Overcollection can be damaging to the coral reef as the example of the regal blue tang has shown. As these fish eat algae that overgrow corals, their removal endangers the health of the coral.

==Demise of MAC==
The Marine Aquarium Council (MAC) was an international organization formed in 1998 by stake holders including animal collectors, exporters, importers, retailers, aquarium keepers, and public aquariums, conservation organizations and government agencies. MAC recognized problems in the trade and wanted to address them. Vosseler listed them as follows:

- Use of cyanide and other destructive collection methods
- Poor handling and husbandry practices
- Unnecessary animal mortality
- Collection of unwanted and/or unsuitable species
- Potential for stock depletion
- Ecosystem effect of live coral and live rock exports
- Potential for alien species introduction
- Lack of reliable data on the resources and the trade
- Limited government capacity for reef management and enforcement
- Potential for government trade restrictions
The stake holders were unable to regulate the industry and MAC ceased to function due to internal disagreements in 2008.

==Call for prohibition==
With the lack of oversight and the danger to the environment by overfishing environmentalists have called for stricter regulation and even prohibition of the collecting of wild fish for private aquariums.
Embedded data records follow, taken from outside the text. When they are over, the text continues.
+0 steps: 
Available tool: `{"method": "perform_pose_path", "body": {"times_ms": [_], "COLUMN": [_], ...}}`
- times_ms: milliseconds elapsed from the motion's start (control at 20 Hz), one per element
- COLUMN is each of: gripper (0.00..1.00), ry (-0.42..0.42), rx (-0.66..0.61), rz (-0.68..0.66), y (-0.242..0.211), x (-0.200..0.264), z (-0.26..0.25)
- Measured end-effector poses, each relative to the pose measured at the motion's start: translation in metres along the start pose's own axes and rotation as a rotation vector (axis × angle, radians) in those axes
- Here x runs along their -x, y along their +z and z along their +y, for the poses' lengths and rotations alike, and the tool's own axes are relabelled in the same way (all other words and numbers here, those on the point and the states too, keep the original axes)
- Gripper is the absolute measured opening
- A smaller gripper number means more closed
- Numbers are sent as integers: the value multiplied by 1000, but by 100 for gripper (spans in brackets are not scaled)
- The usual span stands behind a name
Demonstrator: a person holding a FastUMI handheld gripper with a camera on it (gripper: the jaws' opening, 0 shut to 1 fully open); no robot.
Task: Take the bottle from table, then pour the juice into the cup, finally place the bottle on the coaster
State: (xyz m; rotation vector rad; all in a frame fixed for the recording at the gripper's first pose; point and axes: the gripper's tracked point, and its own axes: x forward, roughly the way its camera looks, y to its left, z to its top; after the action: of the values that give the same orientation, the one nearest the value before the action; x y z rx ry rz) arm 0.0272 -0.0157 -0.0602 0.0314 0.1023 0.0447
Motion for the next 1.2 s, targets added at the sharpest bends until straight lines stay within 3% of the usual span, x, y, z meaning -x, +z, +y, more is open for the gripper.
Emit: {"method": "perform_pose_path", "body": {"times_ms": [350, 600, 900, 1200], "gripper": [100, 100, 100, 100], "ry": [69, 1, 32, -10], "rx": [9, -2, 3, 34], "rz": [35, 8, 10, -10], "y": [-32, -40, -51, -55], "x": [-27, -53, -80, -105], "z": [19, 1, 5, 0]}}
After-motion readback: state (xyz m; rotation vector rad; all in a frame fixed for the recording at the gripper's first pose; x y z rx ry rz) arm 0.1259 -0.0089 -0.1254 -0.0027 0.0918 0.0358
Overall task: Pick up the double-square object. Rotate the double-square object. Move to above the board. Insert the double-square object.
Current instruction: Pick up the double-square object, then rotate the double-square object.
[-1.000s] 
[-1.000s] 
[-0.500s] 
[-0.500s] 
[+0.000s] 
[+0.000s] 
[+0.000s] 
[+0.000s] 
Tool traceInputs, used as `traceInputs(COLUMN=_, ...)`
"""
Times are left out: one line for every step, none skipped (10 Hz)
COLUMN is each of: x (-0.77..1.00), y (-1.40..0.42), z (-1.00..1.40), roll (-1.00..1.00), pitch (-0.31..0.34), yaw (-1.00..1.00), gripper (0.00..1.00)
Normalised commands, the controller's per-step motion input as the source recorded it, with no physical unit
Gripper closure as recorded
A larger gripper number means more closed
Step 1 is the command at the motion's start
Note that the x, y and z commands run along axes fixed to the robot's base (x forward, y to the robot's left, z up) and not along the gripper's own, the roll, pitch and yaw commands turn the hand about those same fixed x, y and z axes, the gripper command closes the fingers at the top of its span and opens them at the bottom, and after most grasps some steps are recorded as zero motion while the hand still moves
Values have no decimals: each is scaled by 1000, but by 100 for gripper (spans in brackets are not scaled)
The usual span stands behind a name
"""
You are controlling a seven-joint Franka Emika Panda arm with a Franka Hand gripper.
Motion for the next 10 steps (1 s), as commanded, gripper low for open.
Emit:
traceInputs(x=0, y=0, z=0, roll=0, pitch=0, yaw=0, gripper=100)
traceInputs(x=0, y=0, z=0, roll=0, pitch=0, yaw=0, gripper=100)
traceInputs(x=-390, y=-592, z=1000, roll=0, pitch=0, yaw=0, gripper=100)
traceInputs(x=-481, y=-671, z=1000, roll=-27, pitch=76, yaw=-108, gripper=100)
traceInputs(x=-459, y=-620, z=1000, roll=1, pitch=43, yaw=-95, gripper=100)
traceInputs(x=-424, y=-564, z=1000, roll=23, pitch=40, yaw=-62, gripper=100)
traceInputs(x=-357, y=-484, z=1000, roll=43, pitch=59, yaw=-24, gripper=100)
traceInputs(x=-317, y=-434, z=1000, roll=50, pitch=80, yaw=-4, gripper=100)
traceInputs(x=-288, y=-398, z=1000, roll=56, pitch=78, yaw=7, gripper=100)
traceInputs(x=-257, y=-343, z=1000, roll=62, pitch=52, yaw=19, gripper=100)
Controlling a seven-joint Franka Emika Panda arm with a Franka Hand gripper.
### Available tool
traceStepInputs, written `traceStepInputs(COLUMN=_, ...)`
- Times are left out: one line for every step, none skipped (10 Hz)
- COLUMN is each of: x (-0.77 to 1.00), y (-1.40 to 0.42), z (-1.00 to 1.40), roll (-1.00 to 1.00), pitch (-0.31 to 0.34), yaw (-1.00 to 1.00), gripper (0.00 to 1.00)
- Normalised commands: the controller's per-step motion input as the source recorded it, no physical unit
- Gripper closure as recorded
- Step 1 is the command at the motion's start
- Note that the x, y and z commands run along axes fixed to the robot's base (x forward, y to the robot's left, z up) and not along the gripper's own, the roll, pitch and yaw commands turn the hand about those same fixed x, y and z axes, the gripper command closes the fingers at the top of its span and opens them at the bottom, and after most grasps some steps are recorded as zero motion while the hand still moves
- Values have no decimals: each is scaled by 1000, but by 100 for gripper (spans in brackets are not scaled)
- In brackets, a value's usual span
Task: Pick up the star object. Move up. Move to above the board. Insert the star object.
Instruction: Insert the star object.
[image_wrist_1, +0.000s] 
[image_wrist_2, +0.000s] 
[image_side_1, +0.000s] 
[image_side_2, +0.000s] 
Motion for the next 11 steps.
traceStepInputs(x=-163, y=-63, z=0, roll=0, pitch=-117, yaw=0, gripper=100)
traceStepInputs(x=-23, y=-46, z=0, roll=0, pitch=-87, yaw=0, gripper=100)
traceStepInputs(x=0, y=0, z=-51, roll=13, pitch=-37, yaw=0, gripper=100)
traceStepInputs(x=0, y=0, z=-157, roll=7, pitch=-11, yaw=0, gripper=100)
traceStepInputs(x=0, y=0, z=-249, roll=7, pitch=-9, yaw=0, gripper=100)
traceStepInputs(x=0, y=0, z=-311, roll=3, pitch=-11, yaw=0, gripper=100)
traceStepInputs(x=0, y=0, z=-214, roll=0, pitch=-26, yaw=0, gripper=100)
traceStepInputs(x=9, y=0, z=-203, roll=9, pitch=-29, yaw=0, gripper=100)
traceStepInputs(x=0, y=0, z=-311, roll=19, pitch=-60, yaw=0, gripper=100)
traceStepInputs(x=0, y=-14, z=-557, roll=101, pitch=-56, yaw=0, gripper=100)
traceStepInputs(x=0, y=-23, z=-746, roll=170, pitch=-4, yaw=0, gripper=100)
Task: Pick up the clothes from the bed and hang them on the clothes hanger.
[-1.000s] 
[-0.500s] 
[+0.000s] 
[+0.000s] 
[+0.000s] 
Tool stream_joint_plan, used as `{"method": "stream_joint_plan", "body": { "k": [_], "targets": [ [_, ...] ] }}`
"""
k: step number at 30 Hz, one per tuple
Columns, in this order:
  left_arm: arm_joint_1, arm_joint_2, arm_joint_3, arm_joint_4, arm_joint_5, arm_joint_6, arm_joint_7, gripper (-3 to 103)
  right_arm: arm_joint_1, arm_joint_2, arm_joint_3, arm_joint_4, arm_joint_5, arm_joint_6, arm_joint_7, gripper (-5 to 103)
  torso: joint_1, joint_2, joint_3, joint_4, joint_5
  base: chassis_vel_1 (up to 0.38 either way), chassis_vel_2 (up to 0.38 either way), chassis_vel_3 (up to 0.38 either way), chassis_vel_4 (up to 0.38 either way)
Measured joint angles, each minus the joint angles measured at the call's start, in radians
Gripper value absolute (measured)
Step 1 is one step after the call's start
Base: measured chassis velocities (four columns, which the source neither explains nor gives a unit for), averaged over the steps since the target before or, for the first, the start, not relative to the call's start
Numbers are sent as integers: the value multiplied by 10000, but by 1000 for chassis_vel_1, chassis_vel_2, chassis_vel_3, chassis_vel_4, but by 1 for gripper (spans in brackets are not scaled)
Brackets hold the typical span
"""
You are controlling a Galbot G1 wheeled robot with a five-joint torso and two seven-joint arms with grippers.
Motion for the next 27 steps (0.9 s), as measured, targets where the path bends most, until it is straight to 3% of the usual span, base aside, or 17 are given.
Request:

Captive-bred tropical fish are readily available for hobbyists. "In this day and age, where the ocean faces a crisis ... there's absolutely no justification for a fishery for hobby," indicated Mike Long of Sea Shepherd.

Environmental efforts led Hawaii to enact some protection in the late 1990s when certain sections were closed to aquarium fisheries. There is evidence that these protective measure have been effective, but reefs are also endangered from other factors such as fertilizer run-off and coastal development.